German electronics conglomerate Siemens AG said Wednesday that it has agreed to pay $2.8 billion to acquire a railway unit now owned by U.K. engineering company Invensys.

In announcing the deal, Siemens said that its acquisition of Invensys Rail—which creates software used for railway signaling and traffic control—is part of the company’s effort to expand its presence in the rail automation market. Siemens will integrate the Invensys unit into its own rail business, which makes high-speed trains and railway power supplies while operating a signaling business of its own. Siemens expects the market for rail automation to grow in coming years as urban growth around the world sparks an expansion of commuter systems.

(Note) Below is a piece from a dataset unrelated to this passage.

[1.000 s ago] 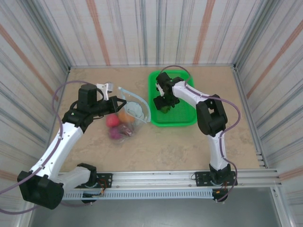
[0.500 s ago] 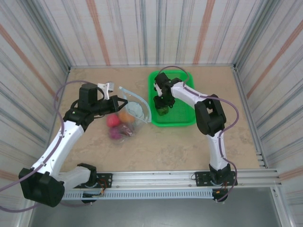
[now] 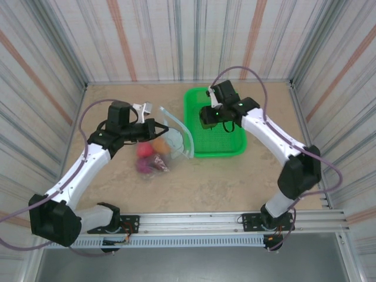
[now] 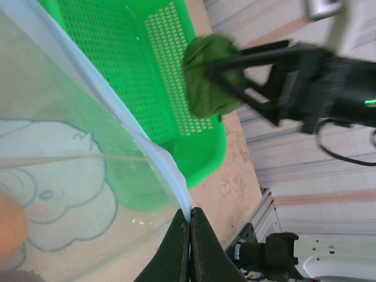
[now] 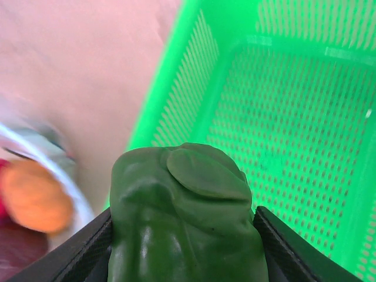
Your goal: Place the food in the zip-top bag and seal the zipper
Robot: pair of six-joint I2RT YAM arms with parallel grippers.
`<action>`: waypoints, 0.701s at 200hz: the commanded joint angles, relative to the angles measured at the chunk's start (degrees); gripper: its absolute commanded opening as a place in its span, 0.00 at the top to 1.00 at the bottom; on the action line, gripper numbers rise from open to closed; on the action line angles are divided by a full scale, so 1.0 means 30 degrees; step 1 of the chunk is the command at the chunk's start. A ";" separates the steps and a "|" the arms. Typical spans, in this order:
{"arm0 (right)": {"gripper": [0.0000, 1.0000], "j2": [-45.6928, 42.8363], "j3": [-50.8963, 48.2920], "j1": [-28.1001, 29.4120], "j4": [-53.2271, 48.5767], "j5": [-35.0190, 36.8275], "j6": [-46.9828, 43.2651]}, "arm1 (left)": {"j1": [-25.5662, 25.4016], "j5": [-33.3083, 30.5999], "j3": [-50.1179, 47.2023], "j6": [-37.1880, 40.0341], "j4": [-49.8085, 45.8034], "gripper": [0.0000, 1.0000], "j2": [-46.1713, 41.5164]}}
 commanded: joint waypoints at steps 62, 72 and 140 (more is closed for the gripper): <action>0.49 -0.3622 -0.1839 0.2623 0.3408 -0.3859 0.2990 | -0.1160 0.0581 0.1784 0.0886 -0.1714 1.00 0.0579; 0.49 -0.3236 -0.2138 0.2908 0.3674 -0.4091 0.3413 | -0.1166 0.0542 0.1787 0.0946 -0.1872 1.00 0.0577; 0.50 -0.0827 -0.4717 0.4294 0.6695 -0.5386 0.5937 | -0.1160 -0.0286 0.2014 0.0973 -0.2262 1.00 0.0125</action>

The deal with Invensys is expected to close in the second quarter of 2013, pending the approval of regulators and Invensys shareholders. The latter are to vote on the deal at a general meeting set for next month.

Siemens also announced plans to sell some of its baggage-handling and parcel-sorting divisions in an effort to shed what the company called “a noncore business.”

Linklaters is advising Siemens on the acquisition with a team led by London corporate partners Roger Barron and Iain Wagstaff. U.K. legal publication The Lawyer notes that this deal marks the first time Siemens has tapped Linklaters to handle transactional work. The firm has frequently been on the opposite side of the negotiating table from Siemens in the past. In 2008, for instance, Linklaters advised SPX Corporation on its sale of a steam generator business to a Siemens division for an undisclosed amount. The firm also served as counsel to software company IBS AG in 2007 in connection with a public takeover bid by Siemens that was ultimately rejected.

Former Morgan, Lewis & Bockius partner Peter Solmssen is the head of corporate legal and compliance at Siemens.

Invensys, meanwhile, has turned to a Freshfields Bruckhaus Deringer team led by corporate partners Barry O’Brien and Ben Spiers. Spiers’s bio on the Freshfields website notes that he serves as the firm’s relationship partner for Invensys.

Victoria Hull serves as chief legal officer for Invensys.